--- AIM OF THE TASK ---
Once the line with "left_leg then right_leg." is found in the entries below, print it and each following line exactly, stopping after the line with "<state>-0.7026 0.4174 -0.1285"; print nothing else.

--- TASK INPUT ---
● ● ● ●
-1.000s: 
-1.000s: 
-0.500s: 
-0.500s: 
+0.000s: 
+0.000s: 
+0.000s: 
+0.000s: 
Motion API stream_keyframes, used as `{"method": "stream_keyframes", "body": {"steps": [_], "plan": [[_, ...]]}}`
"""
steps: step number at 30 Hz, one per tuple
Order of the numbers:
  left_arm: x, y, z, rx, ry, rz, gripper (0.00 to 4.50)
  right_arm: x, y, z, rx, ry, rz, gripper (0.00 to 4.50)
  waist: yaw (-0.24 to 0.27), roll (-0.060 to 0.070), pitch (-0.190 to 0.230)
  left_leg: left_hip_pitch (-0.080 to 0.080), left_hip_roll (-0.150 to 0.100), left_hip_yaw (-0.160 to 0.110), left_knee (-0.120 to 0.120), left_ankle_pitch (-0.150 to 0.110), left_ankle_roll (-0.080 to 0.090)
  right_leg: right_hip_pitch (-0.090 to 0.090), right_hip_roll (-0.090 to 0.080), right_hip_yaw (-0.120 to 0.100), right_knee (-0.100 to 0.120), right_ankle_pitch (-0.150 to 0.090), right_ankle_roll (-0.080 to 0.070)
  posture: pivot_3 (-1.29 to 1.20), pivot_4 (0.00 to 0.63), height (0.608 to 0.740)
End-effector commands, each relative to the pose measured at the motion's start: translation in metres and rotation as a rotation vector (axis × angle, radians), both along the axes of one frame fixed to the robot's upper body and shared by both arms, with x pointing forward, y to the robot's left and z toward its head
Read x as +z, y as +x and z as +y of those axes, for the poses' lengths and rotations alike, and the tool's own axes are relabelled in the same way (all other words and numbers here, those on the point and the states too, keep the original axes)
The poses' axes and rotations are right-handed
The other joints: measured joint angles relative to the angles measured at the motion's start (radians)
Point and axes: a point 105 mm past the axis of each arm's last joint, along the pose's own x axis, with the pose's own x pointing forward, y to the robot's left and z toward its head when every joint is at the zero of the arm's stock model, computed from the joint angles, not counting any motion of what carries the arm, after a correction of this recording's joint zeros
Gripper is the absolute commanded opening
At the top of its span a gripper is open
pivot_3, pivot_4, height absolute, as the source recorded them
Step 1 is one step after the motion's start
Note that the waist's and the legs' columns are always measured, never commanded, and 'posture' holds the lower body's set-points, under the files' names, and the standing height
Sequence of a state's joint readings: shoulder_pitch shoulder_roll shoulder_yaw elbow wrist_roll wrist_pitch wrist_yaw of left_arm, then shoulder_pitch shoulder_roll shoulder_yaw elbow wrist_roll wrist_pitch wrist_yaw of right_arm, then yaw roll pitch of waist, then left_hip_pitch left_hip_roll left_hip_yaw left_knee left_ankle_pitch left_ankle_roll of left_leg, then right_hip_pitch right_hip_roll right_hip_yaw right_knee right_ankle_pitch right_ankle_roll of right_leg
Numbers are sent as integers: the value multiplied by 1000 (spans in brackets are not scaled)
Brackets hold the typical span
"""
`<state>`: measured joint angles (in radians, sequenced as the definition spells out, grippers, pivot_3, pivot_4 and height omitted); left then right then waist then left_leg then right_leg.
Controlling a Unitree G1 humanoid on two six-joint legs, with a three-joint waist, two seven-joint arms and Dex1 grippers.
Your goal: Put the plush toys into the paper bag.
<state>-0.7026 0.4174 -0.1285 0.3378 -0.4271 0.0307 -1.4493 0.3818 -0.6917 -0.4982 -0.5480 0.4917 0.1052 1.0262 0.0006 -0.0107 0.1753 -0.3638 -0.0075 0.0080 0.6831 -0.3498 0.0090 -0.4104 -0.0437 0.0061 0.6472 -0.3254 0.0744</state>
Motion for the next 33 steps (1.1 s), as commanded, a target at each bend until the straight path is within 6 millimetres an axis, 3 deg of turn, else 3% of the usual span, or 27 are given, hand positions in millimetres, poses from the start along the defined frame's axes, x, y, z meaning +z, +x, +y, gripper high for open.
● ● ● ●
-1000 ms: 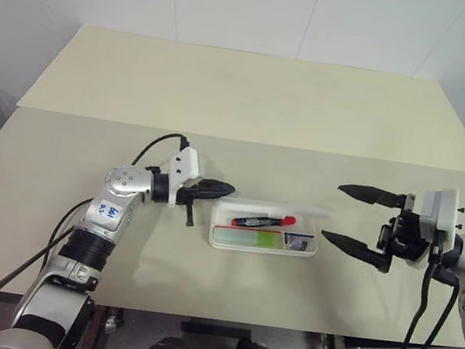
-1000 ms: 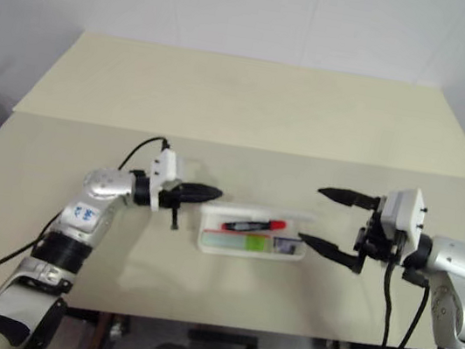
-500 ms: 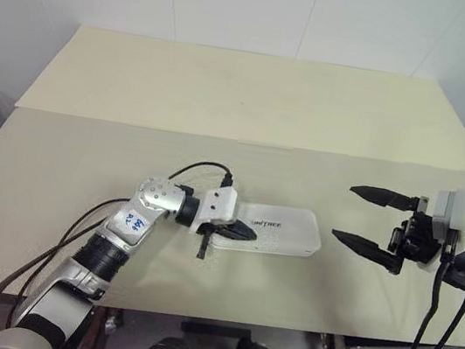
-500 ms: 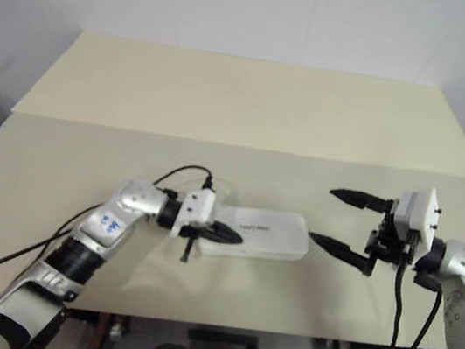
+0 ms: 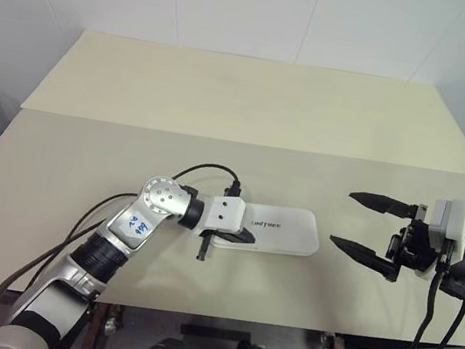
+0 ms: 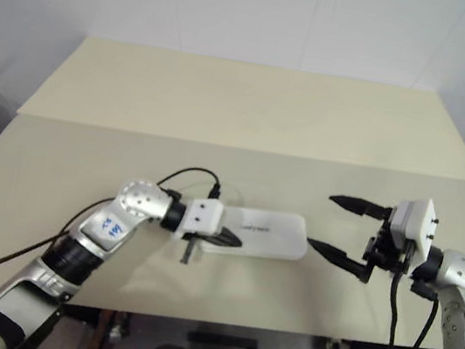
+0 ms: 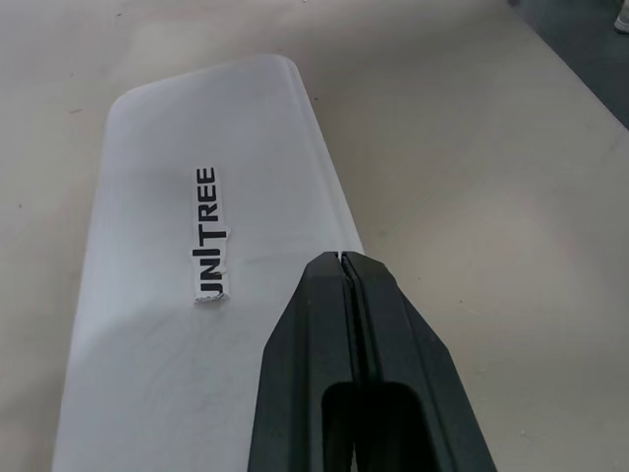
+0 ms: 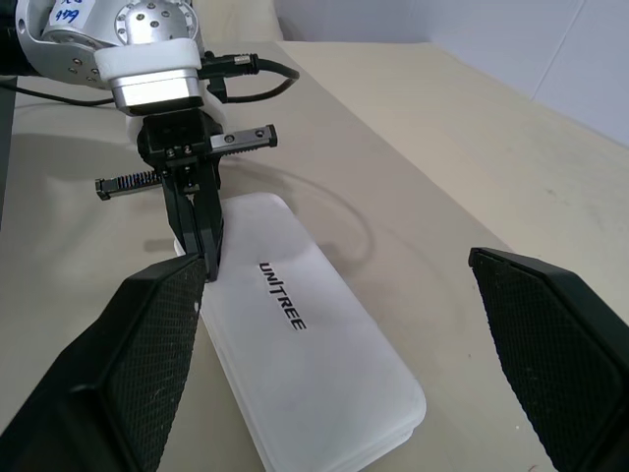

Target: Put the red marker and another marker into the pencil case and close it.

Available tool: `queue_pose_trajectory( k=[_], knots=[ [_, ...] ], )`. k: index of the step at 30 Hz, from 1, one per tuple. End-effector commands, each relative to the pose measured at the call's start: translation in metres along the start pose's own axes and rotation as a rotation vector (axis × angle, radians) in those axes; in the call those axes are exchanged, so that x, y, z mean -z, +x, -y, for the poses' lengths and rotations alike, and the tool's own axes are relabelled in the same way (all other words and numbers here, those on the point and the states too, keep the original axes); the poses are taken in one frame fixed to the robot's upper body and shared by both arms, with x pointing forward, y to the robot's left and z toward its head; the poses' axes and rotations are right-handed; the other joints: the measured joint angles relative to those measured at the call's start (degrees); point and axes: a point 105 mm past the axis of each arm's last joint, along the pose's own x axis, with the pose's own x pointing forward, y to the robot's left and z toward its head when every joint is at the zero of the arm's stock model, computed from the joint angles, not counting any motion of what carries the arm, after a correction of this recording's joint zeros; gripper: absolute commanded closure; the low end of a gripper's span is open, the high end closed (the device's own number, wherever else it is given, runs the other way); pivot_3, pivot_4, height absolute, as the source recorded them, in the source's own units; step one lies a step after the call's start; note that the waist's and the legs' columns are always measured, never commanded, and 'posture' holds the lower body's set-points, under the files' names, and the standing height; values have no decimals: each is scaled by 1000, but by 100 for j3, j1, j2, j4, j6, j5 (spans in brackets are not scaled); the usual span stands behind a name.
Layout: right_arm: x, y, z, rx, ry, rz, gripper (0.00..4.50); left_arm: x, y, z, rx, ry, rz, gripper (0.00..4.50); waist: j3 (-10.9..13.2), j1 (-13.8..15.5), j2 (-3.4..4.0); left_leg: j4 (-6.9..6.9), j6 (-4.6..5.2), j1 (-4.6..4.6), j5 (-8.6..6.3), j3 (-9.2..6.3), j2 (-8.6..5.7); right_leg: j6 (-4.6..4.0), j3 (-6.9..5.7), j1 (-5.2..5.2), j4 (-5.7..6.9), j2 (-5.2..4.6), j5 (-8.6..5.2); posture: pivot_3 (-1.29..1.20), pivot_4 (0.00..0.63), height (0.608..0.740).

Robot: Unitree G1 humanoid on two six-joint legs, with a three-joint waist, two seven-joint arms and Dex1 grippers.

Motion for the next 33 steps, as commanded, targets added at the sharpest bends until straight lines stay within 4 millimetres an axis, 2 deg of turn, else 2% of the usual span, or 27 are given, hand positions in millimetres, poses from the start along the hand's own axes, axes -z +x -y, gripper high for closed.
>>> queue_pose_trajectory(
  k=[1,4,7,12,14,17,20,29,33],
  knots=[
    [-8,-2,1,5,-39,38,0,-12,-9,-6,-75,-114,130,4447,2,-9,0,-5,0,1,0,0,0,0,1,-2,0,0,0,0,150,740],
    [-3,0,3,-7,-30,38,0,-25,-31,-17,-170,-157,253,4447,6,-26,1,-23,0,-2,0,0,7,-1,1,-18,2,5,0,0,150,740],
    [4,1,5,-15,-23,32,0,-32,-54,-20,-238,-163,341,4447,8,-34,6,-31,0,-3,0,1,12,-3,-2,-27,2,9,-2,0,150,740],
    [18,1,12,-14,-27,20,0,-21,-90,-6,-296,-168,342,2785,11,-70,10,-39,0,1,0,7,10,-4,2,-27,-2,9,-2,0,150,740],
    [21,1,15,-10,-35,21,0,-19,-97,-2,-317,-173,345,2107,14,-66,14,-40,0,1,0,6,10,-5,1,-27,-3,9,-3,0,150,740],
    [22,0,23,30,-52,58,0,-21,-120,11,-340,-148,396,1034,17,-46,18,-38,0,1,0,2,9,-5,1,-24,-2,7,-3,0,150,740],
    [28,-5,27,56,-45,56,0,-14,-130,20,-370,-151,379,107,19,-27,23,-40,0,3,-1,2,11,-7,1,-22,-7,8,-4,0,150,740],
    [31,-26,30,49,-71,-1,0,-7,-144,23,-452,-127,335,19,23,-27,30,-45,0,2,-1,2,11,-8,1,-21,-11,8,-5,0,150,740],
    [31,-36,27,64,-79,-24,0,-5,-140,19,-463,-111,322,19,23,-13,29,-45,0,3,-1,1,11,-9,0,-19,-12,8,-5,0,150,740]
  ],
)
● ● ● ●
--- RESULT OF THE EXERCISE ---
`<state>`: measured joint angles (in radians, sequenced as the definition spells out, grippers, pivot_3, pivot_4 and height omitted); left then right then waist then left_leg then right_leg.
Controlling a Unitree G1 humanoid on two six-joint legs, with a three-joint waist, two seven-joint arms and Dex1 grippers.
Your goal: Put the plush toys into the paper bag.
<state>-0.7026 0.4174 -0.1285 0.3378 -0.4271 0.0307 -1.4493 0.3818 -0.6917 -0.4982 -0.5480 0.4917 0.1052 1.0262 0.0006 -0.0107 0.1753 -0.3638 -0.0075 0.0080 0.6831 -0.3498 0.0090 -0.4104 -0.0437 0.0061 0.6472 -0.3254 0.0744</state>

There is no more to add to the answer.